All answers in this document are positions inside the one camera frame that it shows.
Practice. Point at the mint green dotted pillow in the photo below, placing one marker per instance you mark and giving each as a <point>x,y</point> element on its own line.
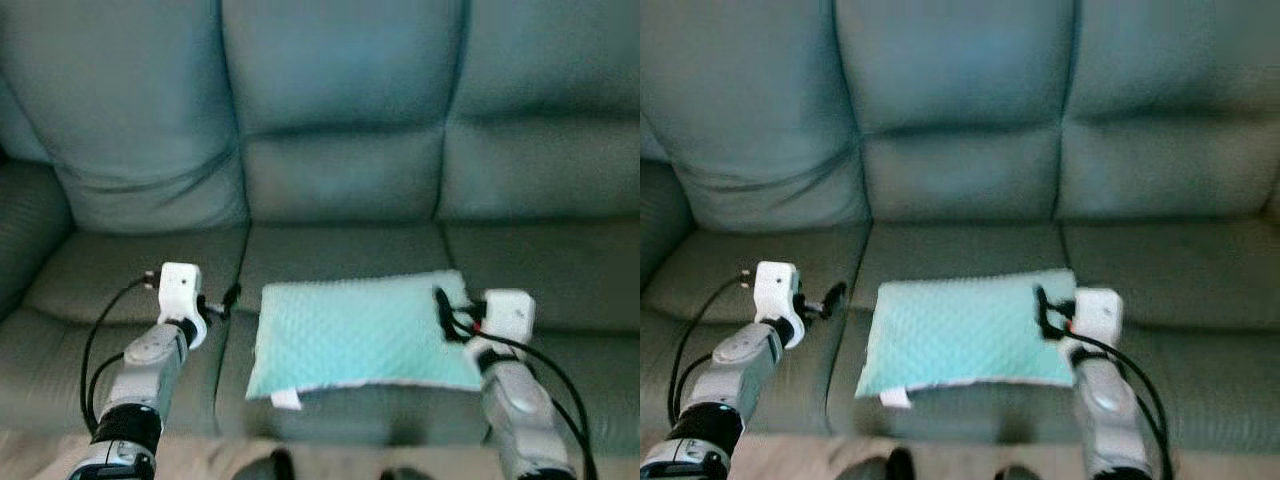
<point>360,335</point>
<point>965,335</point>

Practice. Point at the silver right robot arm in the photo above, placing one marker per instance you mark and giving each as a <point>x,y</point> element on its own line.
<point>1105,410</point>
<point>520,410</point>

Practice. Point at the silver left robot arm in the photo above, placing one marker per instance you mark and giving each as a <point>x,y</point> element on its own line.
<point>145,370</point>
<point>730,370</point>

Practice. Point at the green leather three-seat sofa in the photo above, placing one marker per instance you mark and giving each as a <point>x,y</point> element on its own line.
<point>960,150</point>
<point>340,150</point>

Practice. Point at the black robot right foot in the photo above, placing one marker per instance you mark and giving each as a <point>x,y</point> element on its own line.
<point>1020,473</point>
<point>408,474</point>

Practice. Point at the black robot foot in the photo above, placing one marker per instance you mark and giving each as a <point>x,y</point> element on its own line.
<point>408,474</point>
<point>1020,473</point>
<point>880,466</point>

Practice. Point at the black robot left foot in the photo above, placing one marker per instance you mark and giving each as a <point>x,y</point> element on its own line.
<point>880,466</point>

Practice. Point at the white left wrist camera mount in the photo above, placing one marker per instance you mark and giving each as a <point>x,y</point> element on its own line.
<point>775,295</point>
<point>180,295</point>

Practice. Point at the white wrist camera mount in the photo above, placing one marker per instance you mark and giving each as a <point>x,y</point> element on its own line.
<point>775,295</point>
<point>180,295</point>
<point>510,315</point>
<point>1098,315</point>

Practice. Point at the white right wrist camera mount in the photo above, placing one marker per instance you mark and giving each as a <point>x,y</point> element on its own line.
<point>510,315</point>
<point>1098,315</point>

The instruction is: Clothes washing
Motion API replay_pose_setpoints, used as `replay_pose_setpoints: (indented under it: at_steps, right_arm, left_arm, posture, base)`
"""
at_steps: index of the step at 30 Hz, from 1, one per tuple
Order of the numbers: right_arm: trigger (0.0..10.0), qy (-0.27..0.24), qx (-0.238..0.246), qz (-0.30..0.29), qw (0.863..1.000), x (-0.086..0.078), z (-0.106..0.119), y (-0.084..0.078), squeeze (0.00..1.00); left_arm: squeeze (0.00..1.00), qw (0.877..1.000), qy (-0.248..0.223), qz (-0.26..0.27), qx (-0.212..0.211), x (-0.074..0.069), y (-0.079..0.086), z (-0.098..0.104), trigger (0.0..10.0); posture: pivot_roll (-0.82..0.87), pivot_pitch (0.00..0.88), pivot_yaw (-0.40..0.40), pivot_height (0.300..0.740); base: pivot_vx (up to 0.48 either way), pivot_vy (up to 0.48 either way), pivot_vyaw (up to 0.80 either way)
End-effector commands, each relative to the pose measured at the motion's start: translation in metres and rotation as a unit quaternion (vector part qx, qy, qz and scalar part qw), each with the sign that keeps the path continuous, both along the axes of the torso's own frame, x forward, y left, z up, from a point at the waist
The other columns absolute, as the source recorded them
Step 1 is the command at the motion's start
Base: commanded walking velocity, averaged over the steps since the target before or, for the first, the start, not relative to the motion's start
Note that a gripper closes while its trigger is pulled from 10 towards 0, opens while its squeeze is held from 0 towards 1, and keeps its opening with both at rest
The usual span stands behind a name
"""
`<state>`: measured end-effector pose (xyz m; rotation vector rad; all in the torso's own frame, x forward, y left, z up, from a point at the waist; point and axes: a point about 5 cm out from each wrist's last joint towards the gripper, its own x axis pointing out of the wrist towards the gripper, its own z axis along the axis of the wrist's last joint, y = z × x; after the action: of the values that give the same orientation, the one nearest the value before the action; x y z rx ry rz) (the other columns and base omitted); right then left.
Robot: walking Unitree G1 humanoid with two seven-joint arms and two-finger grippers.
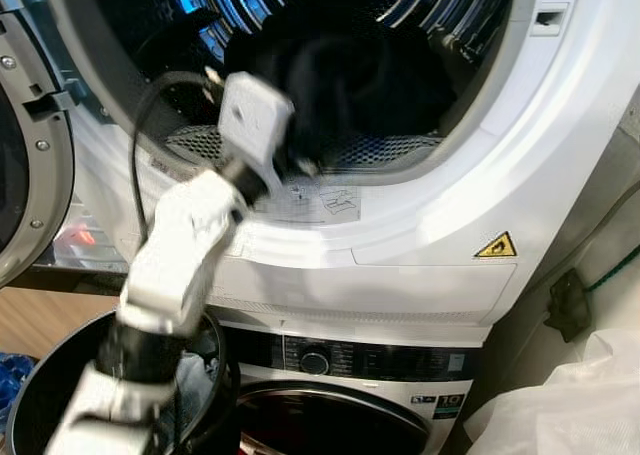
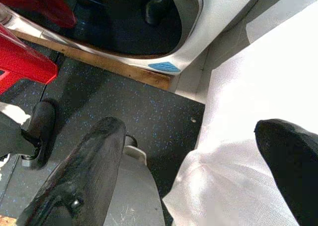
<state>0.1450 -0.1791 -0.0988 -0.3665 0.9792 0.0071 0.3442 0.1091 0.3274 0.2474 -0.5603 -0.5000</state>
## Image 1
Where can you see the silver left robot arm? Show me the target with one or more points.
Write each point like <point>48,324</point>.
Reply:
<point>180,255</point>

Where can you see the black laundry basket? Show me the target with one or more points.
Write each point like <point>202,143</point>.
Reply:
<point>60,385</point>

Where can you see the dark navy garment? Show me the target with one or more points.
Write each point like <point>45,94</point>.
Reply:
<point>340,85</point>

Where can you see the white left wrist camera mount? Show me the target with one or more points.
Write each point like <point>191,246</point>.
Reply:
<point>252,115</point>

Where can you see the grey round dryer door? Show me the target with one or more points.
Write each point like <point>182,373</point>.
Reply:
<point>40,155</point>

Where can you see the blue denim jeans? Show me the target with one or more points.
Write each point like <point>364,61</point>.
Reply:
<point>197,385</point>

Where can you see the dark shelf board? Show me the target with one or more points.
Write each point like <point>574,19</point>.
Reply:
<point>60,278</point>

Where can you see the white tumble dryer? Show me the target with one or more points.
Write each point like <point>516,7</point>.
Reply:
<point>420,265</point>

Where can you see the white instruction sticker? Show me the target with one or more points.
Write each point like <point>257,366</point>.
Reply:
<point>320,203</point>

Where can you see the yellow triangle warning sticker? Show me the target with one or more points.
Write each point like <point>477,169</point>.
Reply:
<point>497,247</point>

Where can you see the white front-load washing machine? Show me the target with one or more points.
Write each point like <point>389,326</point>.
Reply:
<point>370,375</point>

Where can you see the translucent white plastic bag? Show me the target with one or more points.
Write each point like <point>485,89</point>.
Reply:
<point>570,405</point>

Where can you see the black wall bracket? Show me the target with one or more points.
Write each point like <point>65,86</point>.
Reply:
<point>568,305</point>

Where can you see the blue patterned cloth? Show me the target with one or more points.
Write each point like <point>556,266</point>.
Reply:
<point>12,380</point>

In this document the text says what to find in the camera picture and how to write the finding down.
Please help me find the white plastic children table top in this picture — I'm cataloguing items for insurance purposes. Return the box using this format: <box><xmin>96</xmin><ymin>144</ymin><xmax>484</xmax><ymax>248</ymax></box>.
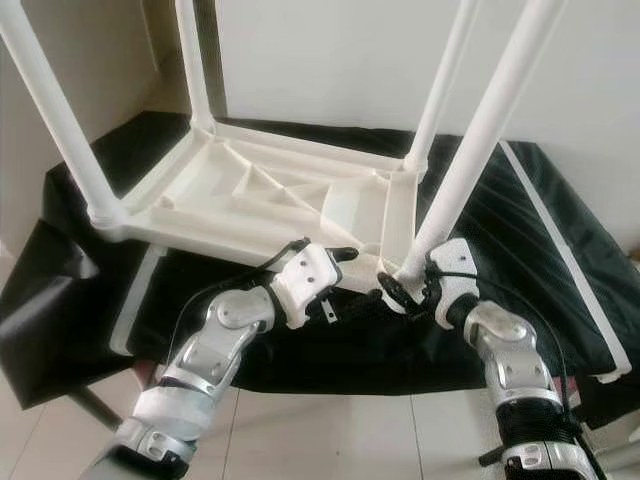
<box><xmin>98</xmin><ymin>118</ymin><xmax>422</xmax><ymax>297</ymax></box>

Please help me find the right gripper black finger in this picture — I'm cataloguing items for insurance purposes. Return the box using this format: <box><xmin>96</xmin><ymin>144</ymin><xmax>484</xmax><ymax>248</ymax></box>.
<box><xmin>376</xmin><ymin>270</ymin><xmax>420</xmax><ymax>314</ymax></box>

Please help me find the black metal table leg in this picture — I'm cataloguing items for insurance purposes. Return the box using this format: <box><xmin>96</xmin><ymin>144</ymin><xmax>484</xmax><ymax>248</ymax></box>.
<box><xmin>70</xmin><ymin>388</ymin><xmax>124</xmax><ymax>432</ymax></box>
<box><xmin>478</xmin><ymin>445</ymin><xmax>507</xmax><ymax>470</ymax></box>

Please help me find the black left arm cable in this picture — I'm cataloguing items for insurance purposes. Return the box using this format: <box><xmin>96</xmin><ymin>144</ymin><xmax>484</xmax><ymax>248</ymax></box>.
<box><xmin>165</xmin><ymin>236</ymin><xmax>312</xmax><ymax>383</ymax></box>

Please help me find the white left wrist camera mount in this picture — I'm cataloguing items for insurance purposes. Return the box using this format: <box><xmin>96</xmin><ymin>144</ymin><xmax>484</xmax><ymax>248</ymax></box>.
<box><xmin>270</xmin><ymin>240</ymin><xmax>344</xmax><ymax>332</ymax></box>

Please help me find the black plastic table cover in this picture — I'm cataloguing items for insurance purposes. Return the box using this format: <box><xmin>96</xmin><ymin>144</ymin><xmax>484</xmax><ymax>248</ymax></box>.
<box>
···
- _Work instruction_
Could you repeat exactly the lines above from the line with "Where can you see the dark navy" up to and including the line with "<point>340,85</point>", and only those?

- _Answer to the problem_
Where can you see the dark navy garment? Show me the target with one or more points.
Write each point like <point>45,94</point>.
Reply:
<point>340,85</point>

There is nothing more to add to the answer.